◆ **ACTIVITY**: Every word of the data below has to be copied faithfully.

◆ **RAW DATA**:
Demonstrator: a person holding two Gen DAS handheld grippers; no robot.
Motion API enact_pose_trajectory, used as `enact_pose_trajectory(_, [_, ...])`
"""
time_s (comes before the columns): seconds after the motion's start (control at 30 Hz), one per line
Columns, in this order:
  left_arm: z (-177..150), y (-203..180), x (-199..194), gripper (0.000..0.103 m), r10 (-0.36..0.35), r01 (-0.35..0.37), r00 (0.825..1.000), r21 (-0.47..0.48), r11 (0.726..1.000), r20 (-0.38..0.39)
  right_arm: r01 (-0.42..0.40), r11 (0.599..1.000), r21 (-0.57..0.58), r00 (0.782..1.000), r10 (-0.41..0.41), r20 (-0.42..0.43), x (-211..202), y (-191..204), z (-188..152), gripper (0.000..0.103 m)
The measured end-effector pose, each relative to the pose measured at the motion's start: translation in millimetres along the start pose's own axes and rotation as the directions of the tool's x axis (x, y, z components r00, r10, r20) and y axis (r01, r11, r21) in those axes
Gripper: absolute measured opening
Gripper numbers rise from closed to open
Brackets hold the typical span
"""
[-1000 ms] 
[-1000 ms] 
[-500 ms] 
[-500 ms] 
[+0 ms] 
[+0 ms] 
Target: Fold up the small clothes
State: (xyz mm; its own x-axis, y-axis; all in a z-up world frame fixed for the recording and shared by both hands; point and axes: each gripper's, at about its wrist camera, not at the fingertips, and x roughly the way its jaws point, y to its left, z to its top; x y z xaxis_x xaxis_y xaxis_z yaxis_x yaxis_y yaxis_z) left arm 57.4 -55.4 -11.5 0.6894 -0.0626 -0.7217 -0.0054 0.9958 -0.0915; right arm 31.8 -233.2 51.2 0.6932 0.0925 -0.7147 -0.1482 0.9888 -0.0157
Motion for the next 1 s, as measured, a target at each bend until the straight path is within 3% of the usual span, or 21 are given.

◆ **OUTPUT FOR THIS EXERCISE**:
Demonstrator: a person holding two Gen DAS handheld grippers; no robot.
Motion API enact_pose_trajectory, used as `enact_pose_trajectory(_, [_, ...])`
"""
time_s (comes before the columns): seconds after the motion's start (control at 30 Hz), one per line
Columns, in this order:
  left_arm: z (-177..150), y (-203..180), x (-199..194), gripper (0.000..0.103 m), r10 (-0.36..0.35), r01 (-0.35..0.37), r00 (0.825..1.000), r21 (-0.47..0.48), r11 (0.726..1.000), r20 (-0.38..0.39)
  right_arm: r01 (-0.42..0.40), r11 (0.599..1.000), r21 (-0.57..0.58), r00 (0.782..1.000), r10 (-0.41..0.41), r20 (-0.42..0.43), x (-211..202), y (-191..204), z (-188..152), gripper (0.000..0.103 m)
The measured end-effector pose, each relative to the pose measured at the motion's start: translation in millimetres along the start pose's own axes and rotation as the directions of the tool's x axis (x, y, z components r00, r10, r20) and y axis (r01, r11, r21) in those axes
Gripper: absolute measured opening
Gripper numbers rise from closed to open
Brackets hold the typical span
"""
[-1000 ms] 
[-1000 ms] 
[-500 ms] 
[-500 ms] 
[+0 ms] 
[+0 ms] 
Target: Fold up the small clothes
State: (xyz mm; its own x-axis, y-axis; all in a z-up world frame fixed for the recording and shared by both hands; point and axes: each gripper's, at about its wrist camera, not at the fingertips, and x roughly the way its jaws point, y to its left, z to its top; x y z xaxis_x xaxis_y xaxis_z yaxis_x yaxis_y yaxis_z) left arm 57.4 -55.4 -11.5 0.6894 -0.0626 -0.7217 -0.0054 0.9958 -0.0915; right arm 31.8 -233.2 51.2 0.6932 0.0925 -0.7147 -0.1482 0.9888 -0.0157
Motion for the next 1 s, as measured, a target at each bend until the straight path is within 3% of the usual span, or 21 are given.

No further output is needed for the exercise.